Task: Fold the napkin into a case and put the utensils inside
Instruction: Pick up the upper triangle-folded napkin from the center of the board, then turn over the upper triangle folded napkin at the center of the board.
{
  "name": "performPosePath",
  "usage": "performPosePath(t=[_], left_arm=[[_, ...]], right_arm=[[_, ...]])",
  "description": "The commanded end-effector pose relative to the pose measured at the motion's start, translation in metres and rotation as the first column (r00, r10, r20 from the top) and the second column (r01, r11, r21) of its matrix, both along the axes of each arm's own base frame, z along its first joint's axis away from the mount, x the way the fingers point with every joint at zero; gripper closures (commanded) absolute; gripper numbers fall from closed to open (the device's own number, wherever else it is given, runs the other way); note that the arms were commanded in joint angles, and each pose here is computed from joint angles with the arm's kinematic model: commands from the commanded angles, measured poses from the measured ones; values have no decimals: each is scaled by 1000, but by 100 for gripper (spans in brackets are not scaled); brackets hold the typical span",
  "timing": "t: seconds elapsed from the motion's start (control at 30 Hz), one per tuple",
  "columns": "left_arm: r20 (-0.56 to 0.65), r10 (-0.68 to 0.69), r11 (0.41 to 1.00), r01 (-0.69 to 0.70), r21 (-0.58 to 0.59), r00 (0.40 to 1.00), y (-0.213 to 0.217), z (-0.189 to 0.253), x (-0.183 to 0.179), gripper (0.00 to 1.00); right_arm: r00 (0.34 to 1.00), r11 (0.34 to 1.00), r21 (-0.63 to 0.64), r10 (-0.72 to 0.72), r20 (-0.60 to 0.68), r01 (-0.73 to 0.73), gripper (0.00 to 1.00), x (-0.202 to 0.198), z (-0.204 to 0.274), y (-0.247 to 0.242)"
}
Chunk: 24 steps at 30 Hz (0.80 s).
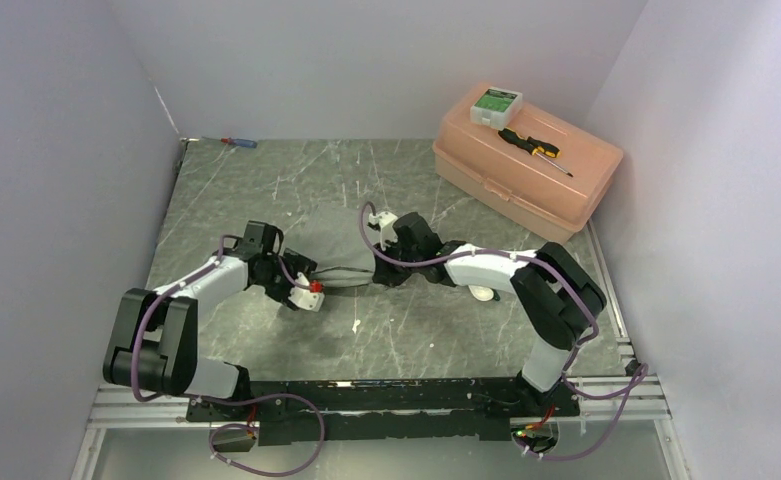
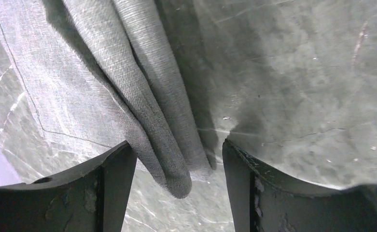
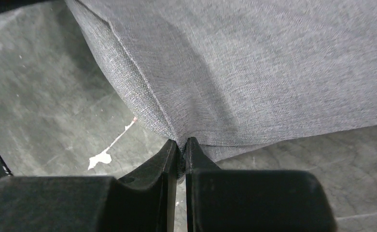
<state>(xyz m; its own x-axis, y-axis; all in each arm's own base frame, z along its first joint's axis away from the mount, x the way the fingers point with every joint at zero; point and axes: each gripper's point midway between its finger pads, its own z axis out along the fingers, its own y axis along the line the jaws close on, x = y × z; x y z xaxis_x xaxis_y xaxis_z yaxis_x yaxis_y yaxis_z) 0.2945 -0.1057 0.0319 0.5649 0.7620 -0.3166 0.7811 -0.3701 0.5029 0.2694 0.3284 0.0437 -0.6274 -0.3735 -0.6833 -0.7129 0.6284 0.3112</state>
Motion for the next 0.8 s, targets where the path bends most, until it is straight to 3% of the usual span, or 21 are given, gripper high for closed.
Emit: performPosePath(t=[0.0,0.17,0.33,0.47,0.57,0.77], left_arm=[[-129,21,999,-17,37,991,7,-14,-37,29],[-85,20,999,-16,49,996,4,-25,-40,30],[51,66,996,-69,53,996,-1,-33,-16,32],[80,127,989,-132,71,989,1,-36,-2,37],[85,155,984,-161,78,984,3,-34,2,47],[97,232,972,-235,22,968,-3,-6,12,92]], right_arm=[[998,997,71,0,55,-4,100,19,37,16],[999,998,69,3,48,-6,100,21,40,17],[1000,996,85,9,25,-11,100,22,41,19],[1000,993,116,19,-5,-18,100,23,44,19],[999,989,144,17,-32,-13,100,25,48,16],[998,984,180,-3,-64,14,100,31,55,10]])
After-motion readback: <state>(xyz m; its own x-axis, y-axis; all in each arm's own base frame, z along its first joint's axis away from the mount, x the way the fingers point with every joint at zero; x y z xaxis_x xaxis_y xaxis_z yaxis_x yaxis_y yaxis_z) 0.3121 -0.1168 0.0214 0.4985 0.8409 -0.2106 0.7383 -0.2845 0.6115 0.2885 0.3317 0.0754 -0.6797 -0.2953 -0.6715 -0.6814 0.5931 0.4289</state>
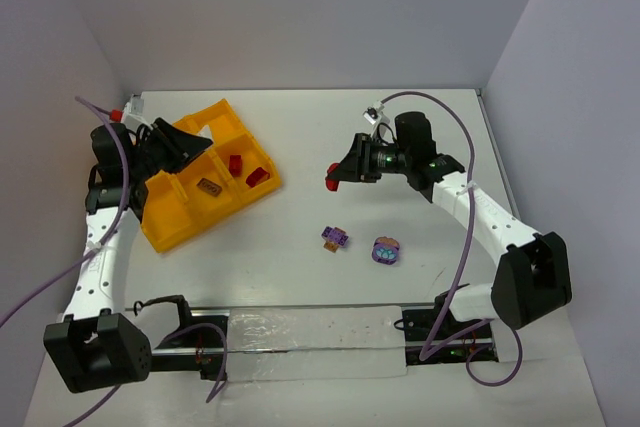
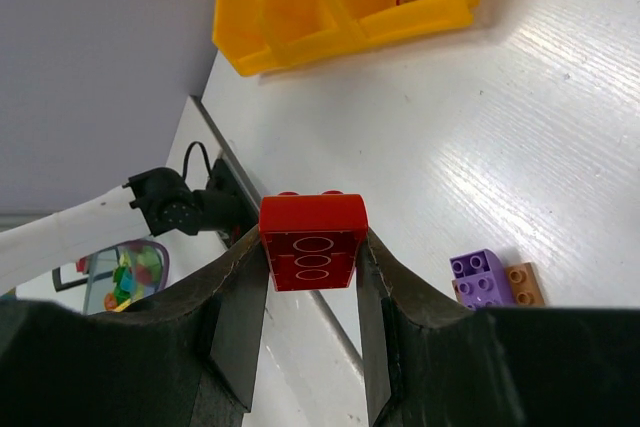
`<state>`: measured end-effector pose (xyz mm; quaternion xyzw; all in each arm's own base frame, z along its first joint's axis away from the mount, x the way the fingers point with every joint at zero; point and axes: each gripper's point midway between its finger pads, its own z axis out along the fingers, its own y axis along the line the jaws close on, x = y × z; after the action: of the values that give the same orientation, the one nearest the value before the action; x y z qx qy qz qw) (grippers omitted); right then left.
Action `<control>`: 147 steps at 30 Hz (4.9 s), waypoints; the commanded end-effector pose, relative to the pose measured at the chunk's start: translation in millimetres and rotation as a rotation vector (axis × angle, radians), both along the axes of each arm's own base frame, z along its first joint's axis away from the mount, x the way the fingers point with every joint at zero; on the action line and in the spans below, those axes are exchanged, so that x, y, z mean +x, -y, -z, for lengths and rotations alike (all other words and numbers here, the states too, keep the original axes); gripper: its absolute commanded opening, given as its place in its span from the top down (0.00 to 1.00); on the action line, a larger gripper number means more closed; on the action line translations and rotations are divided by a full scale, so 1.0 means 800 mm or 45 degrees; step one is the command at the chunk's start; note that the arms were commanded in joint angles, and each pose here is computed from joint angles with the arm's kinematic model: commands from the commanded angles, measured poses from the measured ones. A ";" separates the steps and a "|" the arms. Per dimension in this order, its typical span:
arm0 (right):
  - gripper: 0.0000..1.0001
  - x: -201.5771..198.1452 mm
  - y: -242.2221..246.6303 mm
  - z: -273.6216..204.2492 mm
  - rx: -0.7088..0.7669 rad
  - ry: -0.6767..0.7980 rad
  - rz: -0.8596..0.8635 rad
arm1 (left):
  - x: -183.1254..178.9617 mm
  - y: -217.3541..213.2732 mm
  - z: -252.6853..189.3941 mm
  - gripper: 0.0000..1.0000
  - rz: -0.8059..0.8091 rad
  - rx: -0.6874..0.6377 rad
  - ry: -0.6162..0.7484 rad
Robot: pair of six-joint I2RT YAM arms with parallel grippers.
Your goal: Sort the legos into containers by color
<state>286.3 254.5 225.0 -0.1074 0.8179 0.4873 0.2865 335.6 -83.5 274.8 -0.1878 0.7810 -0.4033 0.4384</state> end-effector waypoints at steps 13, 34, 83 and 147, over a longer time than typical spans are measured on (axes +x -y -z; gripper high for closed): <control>1.00 0.009 0.006 -0.039 -0.019 0.126 0.023 | 0.084 -0.135 0.057 1.00 -0.588 0.245 -0.367; 1.00 0.008 0.008 -0.034 -0.035 0.107 0.027 | 0.158 -0.187 0.126 1.00 -0.719 0.522 -0.537; 1.00 0.005 0.011 -0.035 -0.075 0.104 0.042 | 0.156 -0.107 0.056 0.12 -0.490 0.654 -0.327; 1.00 -0.043 -0.062 -0.126 0.477 0.089 -0.399 | -0.121 0.250 -0.049 0.11 1.098 -0.253 0.390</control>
<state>257.1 299.8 312.7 -0.1736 0.6971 0.6518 0.2431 237.3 -274.2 300.4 0.1554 0.6940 -0.6352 0.3013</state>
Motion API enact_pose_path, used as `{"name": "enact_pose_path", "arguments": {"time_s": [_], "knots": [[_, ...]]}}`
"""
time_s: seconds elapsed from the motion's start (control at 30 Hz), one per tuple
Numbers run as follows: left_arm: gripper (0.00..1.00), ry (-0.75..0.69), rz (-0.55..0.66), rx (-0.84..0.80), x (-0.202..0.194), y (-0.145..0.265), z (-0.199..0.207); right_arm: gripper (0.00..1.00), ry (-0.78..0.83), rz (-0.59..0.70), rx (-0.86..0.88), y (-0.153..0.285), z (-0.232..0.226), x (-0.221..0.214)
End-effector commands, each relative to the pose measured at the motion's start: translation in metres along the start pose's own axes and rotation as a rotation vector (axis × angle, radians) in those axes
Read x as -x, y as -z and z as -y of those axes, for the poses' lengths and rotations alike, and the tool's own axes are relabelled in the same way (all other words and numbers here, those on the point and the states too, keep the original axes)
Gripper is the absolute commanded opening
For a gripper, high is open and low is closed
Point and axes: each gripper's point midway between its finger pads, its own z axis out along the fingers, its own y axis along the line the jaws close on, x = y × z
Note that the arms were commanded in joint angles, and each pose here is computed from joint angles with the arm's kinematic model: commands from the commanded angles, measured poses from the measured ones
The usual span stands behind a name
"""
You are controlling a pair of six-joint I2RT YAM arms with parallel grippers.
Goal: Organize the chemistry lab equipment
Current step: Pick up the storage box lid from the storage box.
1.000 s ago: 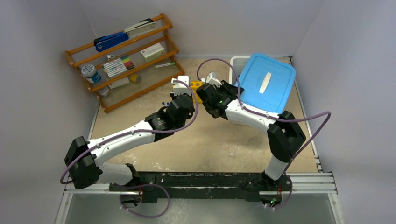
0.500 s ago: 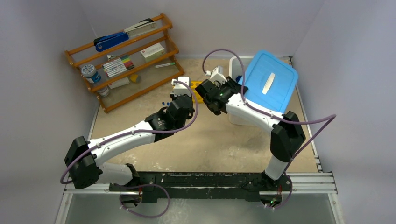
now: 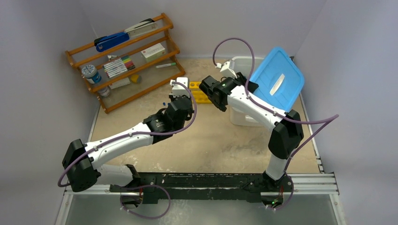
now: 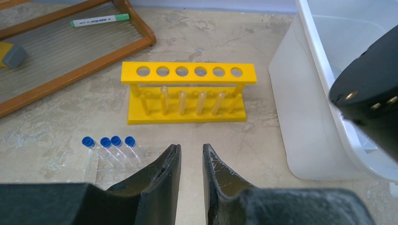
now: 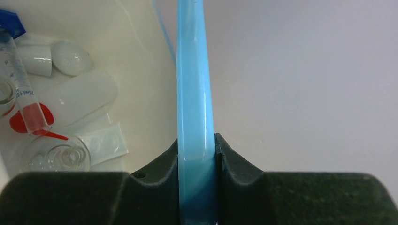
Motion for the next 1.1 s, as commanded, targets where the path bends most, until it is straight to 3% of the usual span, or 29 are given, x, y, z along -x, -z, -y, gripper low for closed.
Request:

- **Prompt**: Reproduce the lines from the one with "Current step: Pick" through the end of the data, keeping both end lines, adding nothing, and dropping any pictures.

- **Answer to this task**:
Current step: Pick up the storage box lid from the storage box.
1.000 s ago: 
0.500 s ago: 
now: 
now: 
now: 
Motion for the next 1.1 s, as commanded, targets where the path bends most, until it is straight to 3% of the usual span, or 29 are given, x, y, z along -x, -z, -y, gripper low for closed.
Request:

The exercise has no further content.